___ INPUT DATA
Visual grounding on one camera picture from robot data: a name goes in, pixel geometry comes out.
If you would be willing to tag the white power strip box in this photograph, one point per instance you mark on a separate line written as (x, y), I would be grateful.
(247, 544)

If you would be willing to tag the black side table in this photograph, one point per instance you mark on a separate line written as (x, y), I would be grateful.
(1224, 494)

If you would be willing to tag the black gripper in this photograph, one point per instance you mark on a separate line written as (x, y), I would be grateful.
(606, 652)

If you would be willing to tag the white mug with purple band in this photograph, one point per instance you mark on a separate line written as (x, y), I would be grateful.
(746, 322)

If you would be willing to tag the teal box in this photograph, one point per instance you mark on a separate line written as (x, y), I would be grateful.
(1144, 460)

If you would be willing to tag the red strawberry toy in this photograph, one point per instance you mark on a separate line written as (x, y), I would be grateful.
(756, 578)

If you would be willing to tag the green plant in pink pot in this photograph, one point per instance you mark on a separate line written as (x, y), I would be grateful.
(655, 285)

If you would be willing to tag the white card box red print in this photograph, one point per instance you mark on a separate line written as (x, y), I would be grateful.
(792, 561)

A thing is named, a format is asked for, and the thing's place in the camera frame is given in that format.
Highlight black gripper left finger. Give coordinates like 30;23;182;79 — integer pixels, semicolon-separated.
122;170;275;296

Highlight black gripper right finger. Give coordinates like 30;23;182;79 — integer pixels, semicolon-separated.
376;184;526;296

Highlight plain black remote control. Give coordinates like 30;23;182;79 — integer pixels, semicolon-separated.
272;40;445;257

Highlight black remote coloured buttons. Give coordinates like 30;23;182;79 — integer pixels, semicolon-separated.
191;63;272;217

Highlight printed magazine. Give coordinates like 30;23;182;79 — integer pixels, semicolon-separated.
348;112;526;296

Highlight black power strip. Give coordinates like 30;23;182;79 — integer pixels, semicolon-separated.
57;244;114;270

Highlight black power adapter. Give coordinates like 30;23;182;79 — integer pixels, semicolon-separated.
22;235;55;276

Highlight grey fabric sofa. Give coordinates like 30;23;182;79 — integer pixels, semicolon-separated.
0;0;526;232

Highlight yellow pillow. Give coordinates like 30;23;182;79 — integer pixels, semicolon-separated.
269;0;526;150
______
ABOUT THIS TASK. Output all preceding records character for character.

OUTPUT FOR THIS TASK.
Visual grounding on one camera picture from robot data: a name goes in, pixel geometry comes out.
If you would be willing to tag the white power strip box in this photograph, one point per instance you mark on a separate line written as (x, y), I would be grateful.
(247, 544)

If you would be willing to tag the black side table in this photograph, one point per instance you mark on a separate line written as (x, y), I would be grateful.
(1224, 494)

If you would be willing to tag the black gripper in this photograph, one point per instance you mark on a separate line written as (x, y), I would be grateful.
(606, 652)

If you would be willing to tag the white mug with purple band in this photograph, one point per instance you mark on a separate line written as (x, y), I would be grateful.
(746, 322)

If you would be willing to tag the teal box in this photograph, one point per instance you mark on a separate line written as (x, y), I would be grateful.
(1144, 460)

If you would be willing to tag the red strawberry toy in this photograph, one point per instance you mark on a separate line written as (x, y), I would be grateful.
(756, 578)

If you would be willing to tag the green plant in pink pot in this photograph, one point per instance you mark on a separate line written as (x, y), I would be grateful.
(655, 285)

If you would be willing to tag the white card box red print in this photograph, one point per instance you mark on a separate line written as (x, y), I would be grateful.
(792, 561)

A thing is named, a format is asked for, and the thing's place in the camera frame is given in that format.
Highlight black gripper left finger. Give coordinates like 30;23;182;79 — integer pixels, semicolon-separated.
122;170;275;296

Highlight black gripper right finger. Give coordinates like 30;23;182;79 — integer pixels, semicolon-separated.
376;184;526;296

Highlight plain black remote control. Give coordinates like 30;23;182;79 — integer pixels, semicolon-separated.
272;40;445;257

Highlight black remote coloured buttons. Give coordinates like 30;23;182;79 — integer pixels, semicolon-separated.
191;63;272;217

Highlight printed magazine. Give coordinates like 30;23;182;79 — integer pixels, semicolon-separated.
348;112;526;296

Highlight black power strip. Give coordinates like 30;23;182;79 — integer pixels, semicolon-separated.
57;244;114;270

Highlight black power adapter. Give coordinates like 30;23;182;79 — integer pixels, semicolon-separated.
22;235;55;276

Highlight grey fabric sofa. Give coordinates like 30;23;182;79 — integer pixels, semicolon-separated.
0;0;526;232

Highlight yellow pillow. Give coordinates like 30;23;182;79 — integer pixels, semicolon-separated.
269;0;526;150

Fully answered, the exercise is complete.